PLoS ONE (Jan 2018)
Risk factors for mortality among adults registered on the routine drug resistant tuberculosis reporting database in the Eastern Cape Province, South Africa, 2011 to 2013.
Abstract
INTRODUCTION:South Africa is among countries with the highest burden of drug resistant tuberculosis (DR-TB). The Eastern Cape Province reported the highest MDR-TB mortality rates in South Africa for the 2010 treatment cohorts. This study aimed to determine risk factors for mortality among adult patients registered for DR-TB treatment in the province. METHODS:We conducted a retrospective cohort study of adult patients treated for laboratory confirmed DR-TB between January 2011 and December 2013. Demographic and clinical characteristics of the patients were obtained from a web-based electronic database of patients treated for DR-TB. We applied modified Poisson regression with robust standard errors to identify risk factors for DR-TB mortality.
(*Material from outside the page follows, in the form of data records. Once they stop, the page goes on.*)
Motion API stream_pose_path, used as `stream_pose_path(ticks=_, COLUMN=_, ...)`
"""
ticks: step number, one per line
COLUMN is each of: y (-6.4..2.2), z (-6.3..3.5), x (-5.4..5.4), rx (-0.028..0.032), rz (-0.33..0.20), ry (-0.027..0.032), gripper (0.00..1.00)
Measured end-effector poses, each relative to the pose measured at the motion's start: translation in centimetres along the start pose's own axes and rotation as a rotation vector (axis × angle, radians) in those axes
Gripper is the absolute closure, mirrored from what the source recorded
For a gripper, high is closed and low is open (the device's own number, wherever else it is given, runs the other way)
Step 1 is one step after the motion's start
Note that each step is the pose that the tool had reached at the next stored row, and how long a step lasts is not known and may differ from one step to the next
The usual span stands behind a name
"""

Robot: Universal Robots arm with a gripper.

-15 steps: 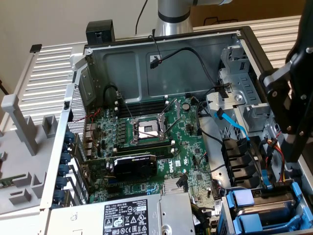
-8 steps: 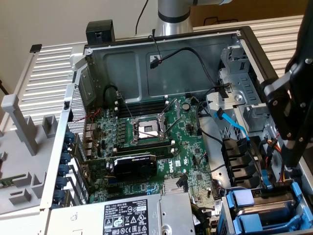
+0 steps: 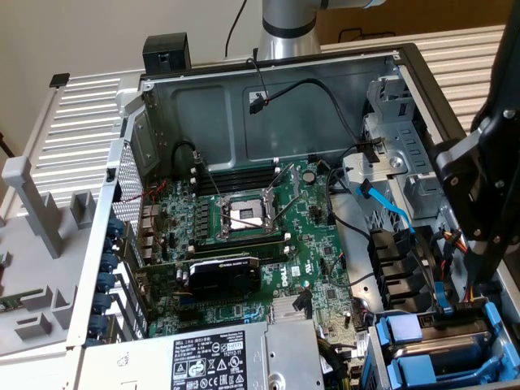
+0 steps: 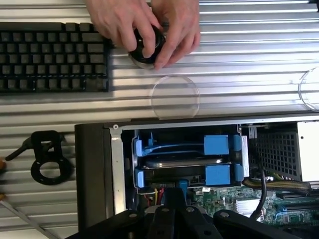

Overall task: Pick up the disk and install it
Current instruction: 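Insert the second disk wire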

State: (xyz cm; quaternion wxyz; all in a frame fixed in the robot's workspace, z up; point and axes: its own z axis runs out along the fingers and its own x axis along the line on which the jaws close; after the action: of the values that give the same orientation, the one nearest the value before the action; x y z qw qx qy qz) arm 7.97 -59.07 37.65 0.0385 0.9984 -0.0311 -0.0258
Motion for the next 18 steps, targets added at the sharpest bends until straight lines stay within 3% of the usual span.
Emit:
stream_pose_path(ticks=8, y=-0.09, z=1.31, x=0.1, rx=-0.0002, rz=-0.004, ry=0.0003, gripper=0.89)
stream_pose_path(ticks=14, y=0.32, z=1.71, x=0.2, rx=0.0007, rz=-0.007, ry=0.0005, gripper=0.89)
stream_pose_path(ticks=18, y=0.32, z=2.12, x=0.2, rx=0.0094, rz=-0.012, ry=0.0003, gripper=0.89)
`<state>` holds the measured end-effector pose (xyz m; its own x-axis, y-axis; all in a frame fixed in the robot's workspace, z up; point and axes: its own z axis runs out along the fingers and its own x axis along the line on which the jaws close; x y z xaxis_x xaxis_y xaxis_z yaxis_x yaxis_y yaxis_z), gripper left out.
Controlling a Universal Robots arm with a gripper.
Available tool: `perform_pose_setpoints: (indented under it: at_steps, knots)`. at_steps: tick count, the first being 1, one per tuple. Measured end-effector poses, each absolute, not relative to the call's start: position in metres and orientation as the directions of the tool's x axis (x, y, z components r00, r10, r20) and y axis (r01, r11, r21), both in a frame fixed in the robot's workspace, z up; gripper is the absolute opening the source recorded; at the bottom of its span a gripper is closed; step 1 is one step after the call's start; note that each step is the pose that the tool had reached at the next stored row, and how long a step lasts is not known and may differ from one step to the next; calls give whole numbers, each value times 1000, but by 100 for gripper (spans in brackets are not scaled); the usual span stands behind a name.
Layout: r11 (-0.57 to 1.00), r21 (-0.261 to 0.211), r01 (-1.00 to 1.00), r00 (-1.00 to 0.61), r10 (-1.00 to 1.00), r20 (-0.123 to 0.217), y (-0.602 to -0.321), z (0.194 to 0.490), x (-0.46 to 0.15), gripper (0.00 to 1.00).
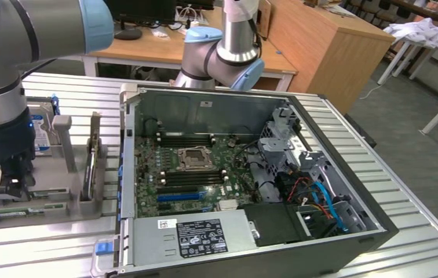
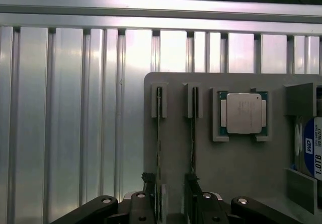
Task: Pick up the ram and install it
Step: 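Pick up the ram and move it above insertion slot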
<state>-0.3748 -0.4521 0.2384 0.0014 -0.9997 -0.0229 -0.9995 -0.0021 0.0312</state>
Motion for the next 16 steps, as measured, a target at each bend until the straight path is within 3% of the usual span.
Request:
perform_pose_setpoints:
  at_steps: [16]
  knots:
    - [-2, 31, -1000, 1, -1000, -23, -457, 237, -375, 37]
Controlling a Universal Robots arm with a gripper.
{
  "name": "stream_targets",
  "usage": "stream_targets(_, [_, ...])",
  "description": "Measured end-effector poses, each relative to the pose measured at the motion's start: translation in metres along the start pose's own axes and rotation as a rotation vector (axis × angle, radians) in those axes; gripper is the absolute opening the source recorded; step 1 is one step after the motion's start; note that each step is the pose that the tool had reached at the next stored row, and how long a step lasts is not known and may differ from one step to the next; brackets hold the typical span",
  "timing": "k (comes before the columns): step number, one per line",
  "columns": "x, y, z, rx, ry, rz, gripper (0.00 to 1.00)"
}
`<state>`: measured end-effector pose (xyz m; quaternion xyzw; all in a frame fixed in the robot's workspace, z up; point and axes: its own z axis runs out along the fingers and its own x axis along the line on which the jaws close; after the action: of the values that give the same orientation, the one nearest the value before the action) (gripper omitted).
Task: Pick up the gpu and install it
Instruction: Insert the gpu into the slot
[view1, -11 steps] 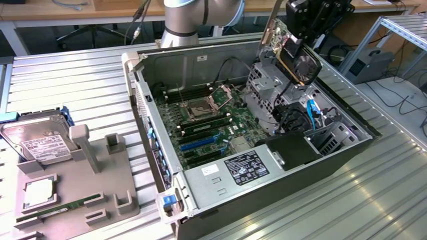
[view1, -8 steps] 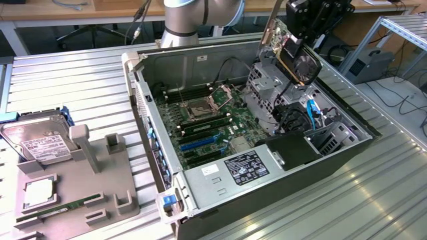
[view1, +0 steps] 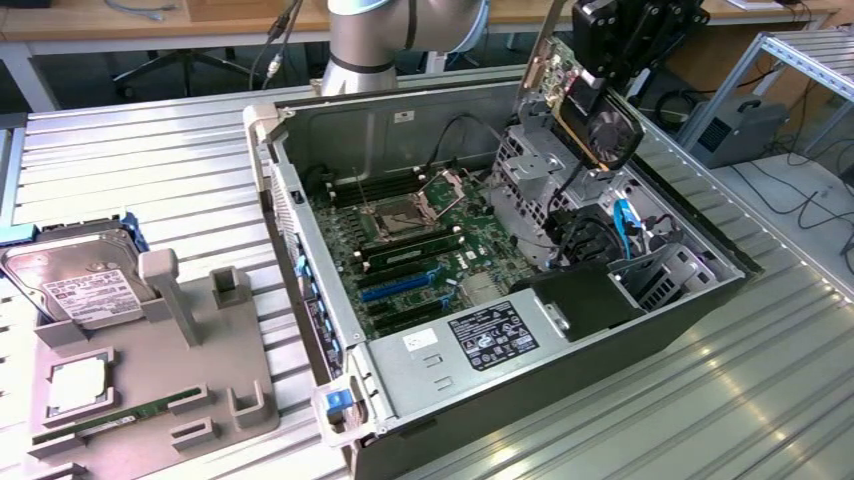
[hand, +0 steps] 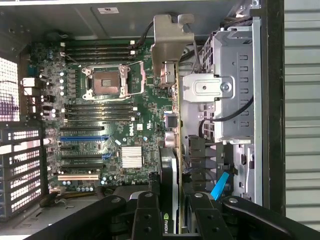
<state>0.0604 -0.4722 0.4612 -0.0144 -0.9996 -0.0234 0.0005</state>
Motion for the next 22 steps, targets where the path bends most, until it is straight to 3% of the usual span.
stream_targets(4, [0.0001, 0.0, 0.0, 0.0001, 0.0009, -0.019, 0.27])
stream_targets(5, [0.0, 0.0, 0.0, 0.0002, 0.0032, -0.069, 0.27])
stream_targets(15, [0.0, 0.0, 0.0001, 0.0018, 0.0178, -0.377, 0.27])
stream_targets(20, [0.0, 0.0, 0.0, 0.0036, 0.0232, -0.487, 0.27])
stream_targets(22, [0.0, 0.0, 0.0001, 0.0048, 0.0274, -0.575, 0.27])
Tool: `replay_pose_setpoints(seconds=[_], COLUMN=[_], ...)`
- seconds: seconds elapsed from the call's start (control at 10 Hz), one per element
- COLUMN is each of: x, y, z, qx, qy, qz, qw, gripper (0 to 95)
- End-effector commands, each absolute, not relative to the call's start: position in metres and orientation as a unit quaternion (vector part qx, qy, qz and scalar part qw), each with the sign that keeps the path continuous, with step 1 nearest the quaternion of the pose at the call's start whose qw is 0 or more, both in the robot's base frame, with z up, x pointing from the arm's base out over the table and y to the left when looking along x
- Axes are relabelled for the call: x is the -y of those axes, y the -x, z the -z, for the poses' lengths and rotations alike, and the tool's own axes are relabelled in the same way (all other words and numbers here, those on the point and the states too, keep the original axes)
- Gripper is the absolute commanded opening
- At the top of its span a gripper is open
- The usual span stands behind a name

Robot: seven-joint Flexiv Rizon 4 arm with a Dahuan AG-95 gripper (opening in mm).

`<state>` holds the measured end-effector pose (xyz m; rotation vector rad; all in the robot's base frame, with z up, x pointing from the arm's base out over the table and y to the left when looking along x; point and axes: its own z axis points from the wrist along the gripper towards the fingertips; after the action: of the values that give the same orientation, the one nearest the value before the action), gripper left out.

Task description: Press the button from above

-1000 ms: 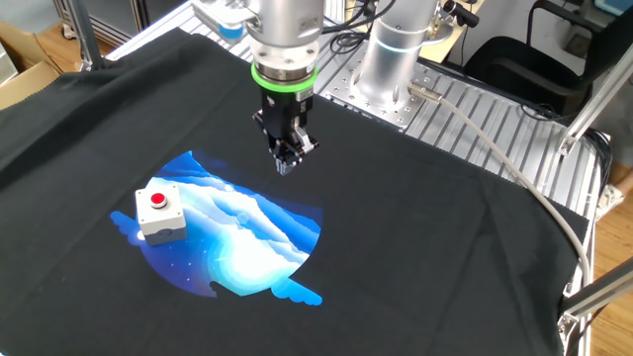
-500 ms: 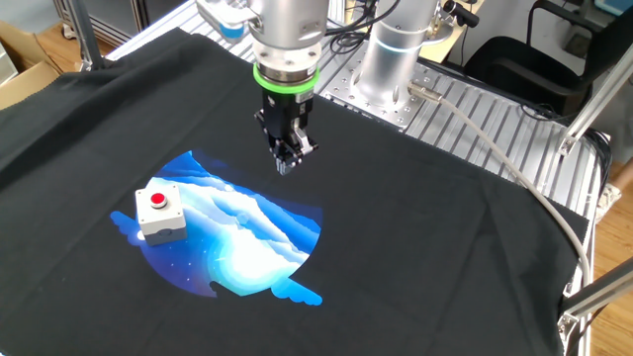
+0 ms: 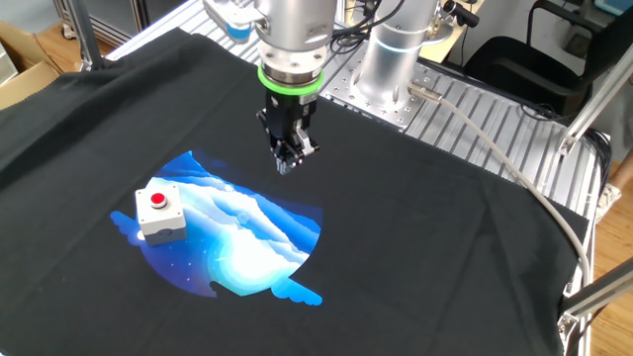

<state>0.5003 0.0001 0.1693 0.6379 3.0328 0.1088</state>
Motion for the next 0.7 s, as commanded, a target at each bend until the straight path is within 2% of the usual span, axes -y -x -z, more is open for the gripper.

We also stratified the analyses into multi-drug resistant TB (MDR-TB) and extensively drug resistant (XDR-TB). RESULTS:Among 3,729 patients that met the inclusion criteria, 39% (n = 1,445) died. Of the patients that died, 53% (n = 766) were male, 68% (n = 982) had MDR-TB, 72% (n = 1,038) were HIV co-infected, and median age was 37 years (Interquartile Range [IQR] 30-46). Patients were at higher risk of mortality during DR-TB treatment if they were HIV co-infected not on antiretroviral treatment (ART) (adjusted incidence risk ratio [aIRR] 3.3, 95% confidence interval [CI] 2.9-3.8), were 60 years or older (aIRR 1.7, 95%CI 1.5-2.0), had a diagnosis of XDR-TB (aIRR 1.6, 95%CI 1.5-1.7), or had been hospitalised at treatment start (aIRR 1.7, 95%CI 1.5-1.8). Among MDR-TB patients, risk of mortality was higher if patients were HIV co-infected not on ART (aIRR 3.9, 95%CI 3.3-4.6), were 60 years or older (aIRR 1.9, 95%CI 1.6-2.3), or had been hospitalised at start of MDR-TB treatment (aIRR 1.7, 95%CI 1.5-1.9). Among XDR-TB patients, risk of mortality was higher in patients who were HIV co-infected not on ART (aIRR 1.8, 95%CI 1.5-2.2), or had been hospitalised at the start of XDR-TB treatment (aIRR 1.5, 95%CI 1.3-1.8). CONCLUSION:HIV co-infected not on ART, older age, XDR-TB and hospital admission for DR-TB treatment were independent risk factors for DR-TB mortality. Integration of TB and HIV services, with focus on voluntary HIV testing and counselling of DR-TB patients with unknown HIV status, and provision of ART for all co-infected patients may reduce DR-TB mortality in the Eastern Cape.